In the information model, the components of the digital workshop are defined as components, the functional modules are defined as functional components, and the production elements are defined as resource components. The data contained in an object is defined by attributes, and the set of all information data contained in each component or object is called its attribute set. According to the static and dynamic nature of information data, attributes are divided into static attributes and process attributes. Static attributes form static attribute sets, and process attributes form process attribute sets. Each attribute set contains attribute data of several information objects, the information objects are described by attributes, and the attributes are composed of attribute elements. The hierarchical structure of the digital workshop information model is thus defined as shown in the figure. The digital shop floor information model is an extensible tree structure that allows nesting between attribute sets and components. In the above definition, attribute set and component set are abstract structural elements that constitute the description of the workshop information model. They are not a mapping of an actual object, do not contain actual content, and are only used to organize the framework and hierarchy of the model.
On the basis of the abstract frame of the information model of the machine tool manufacturing and processing digital workshop, facing its actual implementation problems, taking the Beiyi machine tool digital workshop as an implementation case, a practical information model object is formed. Based on the specific description method and communication mechanism, the completed The instantiation of the information model realizes the organization and storage of the instantiated information model. Based on OPC Unified Architecture (OPC Unified Architecture, OPC UA), an implementation scheme of information model based on OPC UA protocol is proposed.
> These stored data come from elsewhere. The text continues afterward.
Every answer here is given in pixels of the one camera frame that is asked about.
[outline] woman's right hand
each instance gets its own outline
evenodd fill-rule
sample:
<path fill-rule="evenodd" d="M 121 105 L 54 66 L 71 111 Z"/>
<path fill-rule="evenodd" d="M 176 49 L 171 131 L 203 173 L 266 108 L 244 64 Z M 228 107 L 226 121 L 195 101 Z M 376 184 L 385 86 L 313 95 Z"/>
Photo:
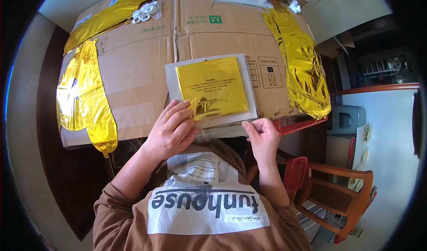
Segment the woman's right hand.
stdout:
<path fill-rule="evenodd" d="M 276 165 L 276 153 L 279 146 L 280 133 L 269 119 L 257 119 L 252 122 L 243 121 L 242 126 L 248 133 L 254 157 L 258 167 Z"/>
<path fill-rule="evenodd" d="M 147 161 L 160 163 L 185 150 L 199 131 L 195 120 L 191 118 L 194 111 L 187 109 L 189 100 L 173 100 L 160 114 L 147 141 L 141 149 Z"/>

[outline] cardboard sheet
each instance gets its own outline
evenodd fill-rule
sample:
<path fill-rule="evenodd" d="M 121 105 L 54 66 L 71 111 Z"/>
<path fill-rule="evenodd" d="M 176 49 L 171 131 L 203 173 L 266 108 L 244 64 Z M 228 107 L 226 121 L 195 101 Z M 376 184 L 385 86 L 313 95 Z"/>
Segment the cardboard sheet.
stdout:
<path fill-rule="evenodd" d="M 164 65 L 174 62 L 173 0 L 161 3 L 162 18 L 125 24 L 93 38 L 98 39 L 99 70 L 119 141 L 148 136 L 164 107 Z M 61 76 L 73 53 L 64 56 Z M 85 130 L 61 128 L 61 139 L 64 147 L 91 143 Z"/>
<path fill-rule="evenodd" d="M 252 88 L 251 77 L 248 72 L 248 67 L 246 66 L 245 55 L 218 55 L 213 57 L 202 57 L 198 59 L 193 59 L 189 61 L 177 62 L 169 65 L 165 65 L 166 71 L 166 80 L 167 86 L 169 88 L 169 97 L 170 100 L 177 99 L 182 101 L 181 92 L 179 91 L 178 77 L 176 75 L 175 67 L 181 67 L 189 65 L 192 63 L 202 62 L 205 60 L 214 60 L 225 57 L 236 56 L 238 59 L 240 67 L 240 76 L 242 78 L 243 90 L 245 91 L 246 100 L 248 101 L 249 112 L 237 113 L 232 115 L 223 115 L 212 119 L 200 120 L 197 122 L 197 127 L 199 128 L 208 128 L 213 126 L 224 125 L 232 122 L 256 119 L 257 114 L 257 104 L 255 102 L 254 91 Z"/>
<path fill-rule="evenodd" d="M 148 136 L 167 100 L 164 66 L 202 57 L 245 54 L 259 117 L 298 114 L 289 105 L 285 62 L 262 8 L 213 0 L 161 3 L 162 18 L 125 24 L 93 38 L 98 38 L 99 69 L 119 141 Z M 295 18 L 311 35 L 304 19 Z M 64 56 L 61 76 L 73 54 Z M 235 136 L 243 130 L 228 128 Z M 214 135 L 223 135 L 218 131 Z M 91 144 L 85 130 L 61 129 L 61 139 L 67 148 Z"/>

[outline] woman
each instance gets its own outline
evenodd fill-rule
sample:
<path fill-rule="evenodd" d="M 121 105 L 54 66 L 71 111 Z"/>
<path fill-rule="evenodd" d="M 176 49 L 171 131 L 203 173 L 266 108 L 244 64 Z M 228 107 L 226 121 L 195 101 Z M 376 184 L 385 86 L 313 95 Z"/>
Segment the woman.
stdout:
<path fill-rule="evenodd" d="M 280 134 L 271 121 L 242 122 L 259 167 L 259 195 L 226 144 L 191 144 L 198 129 L 188 106 L 171 102 L 104 188 L 94 205 L 94 250 L 309 250 L 277 169 Z M 162 165 L 166 181 L 140 200 Z"/>
The mapping rules of the information model in the OPC UA address space and the method of realizing information model data storage and interaction based on OPC UA server/client are established. Finally, the verification of the proposed information model and its realization method was completed at the Beiyi machine tool site. By developing the information model server, loader and information management system, the workshop information management and monitoring based on the digital workshop information model was successfully realized. The practicability of the proposed digital workshop information model for machine tool manufacturing is demonstrated.
Finally, on the basis of theoretical research and experimental verification, the recommended national standard for "Digital Workshop Machine Tool Manufacturing Information Model" was drafted and formed. Effective March 1, 2020. This standard is one of the first batch of seven national standards for intelligent manufacturing since the implementation of the intelligent manufacturing project in my country in 2015.
Liping Wang, Zhaokun Zhang, Zhufeng Shao*, Min Wang. Research on the Information Model of Digital Machining Workshop for Machine Tools and Its Applications. Journal of Mechanical Engineering, 2019, 55(9): 154-165. DOI: 10.3901/JME.2019.09.154.
Zhaokun Zhang, Zhufeng Shao*, Liping Wang, Qinzhi Zhao, Yunfeng Zhang. Digital workshop information model and its standardization. Journal of Tsinghua University (Science and Technology), 2017, 57(2): 128-133,140. DOI: 10.16511/j.cnki.qhdxxb.2017.22.003.